Bishop Kinney said it was most difficult to listen to the victims of clergy sexual abuse, something he did both in listening sessions he held around the diocese and in meetings with individual victims.

“You go home and you weep and you cry,” he said.

“There were just cries for healing. We need to keep addressing them.”

Closing parishes was also painful for him.

“I dreaded every one of them,” the bishop admitted.

“We have all these beautiful churches in this diocese. The challenge is how to provide the appropriate ministries — not just priests. How do you keep especially the small, rural faith communities dynamic and active — not so much the status quo but a strong, dynamic faith community and making it, thriving?”

Part of every parish family

What he loved, though, was visiting Catholic school classrooms and Catholic parishes. In every one he said he felt as though he were home.

When pupils would ask if he liked being a bishop, he said he answered, “I love being a bishop and the reason is because I can go out into every community in this diocese and I am welcome and be at home.

“I feel like a part of every family and every community.”

Bishop Kinney spoke lovingly about the hundreds of parish visits he made over the years, knowing how parishioners had spent weeks and months planning and sprucing up their grounds and their buildings so that everything was perfect for the bishop.

“I loved going to parishes,” he said. “I always felt I was home, no matter where I was.”

‘A great place of faith’

Bishop Kettler visited him twice, so he’s had the chance to share something about the diocese he is inheriting. But what else does Bishop Kettler need to know about the Diocese of St. Cloud?

“What a great place of faith this is,” Bishop Kinney answers quickly.

“One of the tremendous blessings is not only our presbytery but a strong group of men and women religious with St. John’s Abbey, the Benedictine Sisters, the Franciscans in Little Falls, the Crosiers and the Poor Clares, communities of faith who are praying every day.

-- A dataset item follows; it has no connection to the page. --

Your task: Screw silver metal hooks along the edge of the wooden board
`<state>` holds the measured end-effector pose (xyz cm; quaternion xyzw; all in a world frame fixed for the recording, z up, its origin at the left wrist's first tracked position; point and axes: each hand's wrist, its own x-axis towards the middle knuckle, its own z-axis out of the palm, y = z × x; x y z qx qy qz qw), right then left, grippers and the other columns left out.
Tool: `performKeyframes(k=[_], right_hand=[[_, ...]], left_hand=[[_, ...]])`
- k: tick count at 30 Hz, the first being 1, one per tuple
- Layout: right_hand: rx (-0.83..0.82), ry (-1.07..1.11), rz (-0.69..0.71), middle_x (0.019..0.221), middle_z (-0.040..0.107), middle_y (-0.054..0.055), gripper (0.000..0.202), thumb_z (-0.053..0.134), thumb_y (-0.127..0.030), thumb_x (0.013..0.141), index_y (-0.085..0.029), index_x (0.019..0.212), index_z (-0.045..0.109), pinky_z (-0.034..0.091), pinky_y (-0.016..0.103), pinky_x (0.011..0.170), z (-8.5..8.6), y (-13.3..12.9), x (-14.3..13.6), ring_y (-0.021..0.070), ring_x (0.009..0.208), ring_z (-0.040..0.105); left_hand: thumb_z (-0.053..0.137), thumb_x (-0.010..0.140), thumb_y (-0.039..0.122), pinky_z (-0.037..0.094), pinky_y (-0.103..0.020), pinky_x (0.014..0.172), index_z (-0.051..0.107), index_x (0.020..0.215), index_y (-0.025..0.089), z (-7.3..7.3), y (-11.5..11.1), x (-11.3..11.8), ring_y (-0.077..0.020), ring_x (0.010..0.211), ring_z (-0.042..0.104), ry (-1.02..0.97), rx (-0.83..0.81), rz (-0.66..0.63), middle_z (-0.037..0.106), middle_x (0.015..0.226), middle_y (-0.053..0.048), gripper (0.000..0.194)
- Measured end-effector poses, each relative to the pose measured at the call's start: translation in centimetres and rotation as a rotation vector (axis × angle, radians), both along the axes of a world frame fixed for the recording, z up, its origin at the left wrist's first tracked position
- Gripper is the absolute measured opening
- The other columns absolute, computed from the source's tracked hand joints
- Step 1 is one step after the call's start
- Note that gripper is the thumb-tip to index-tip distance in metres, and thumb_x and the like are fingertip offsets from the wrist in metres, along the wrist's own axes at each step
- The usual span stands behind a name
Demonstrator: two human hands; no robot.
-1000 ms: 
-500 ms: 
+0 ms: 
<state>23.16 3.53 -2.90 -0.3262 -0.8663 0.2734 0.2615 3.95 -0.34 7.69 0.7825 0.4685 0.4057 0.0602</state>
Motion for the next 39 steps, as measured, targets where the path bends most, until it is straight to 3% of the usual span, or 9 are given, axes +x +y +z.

“It’s the background of the people here,” he added. “Stearns County at one time was the most Catholic county in the country. Boy, when you think about the pioneer settlers, they built a church and they wanted the church to be seen by everybody so they built it on the highest hill around.

“We’re a strong mission diocese, too. Tons of missionaries have left St. Cloud to serve around the world. This place started out from missionaries, and we are continuing the tradition.”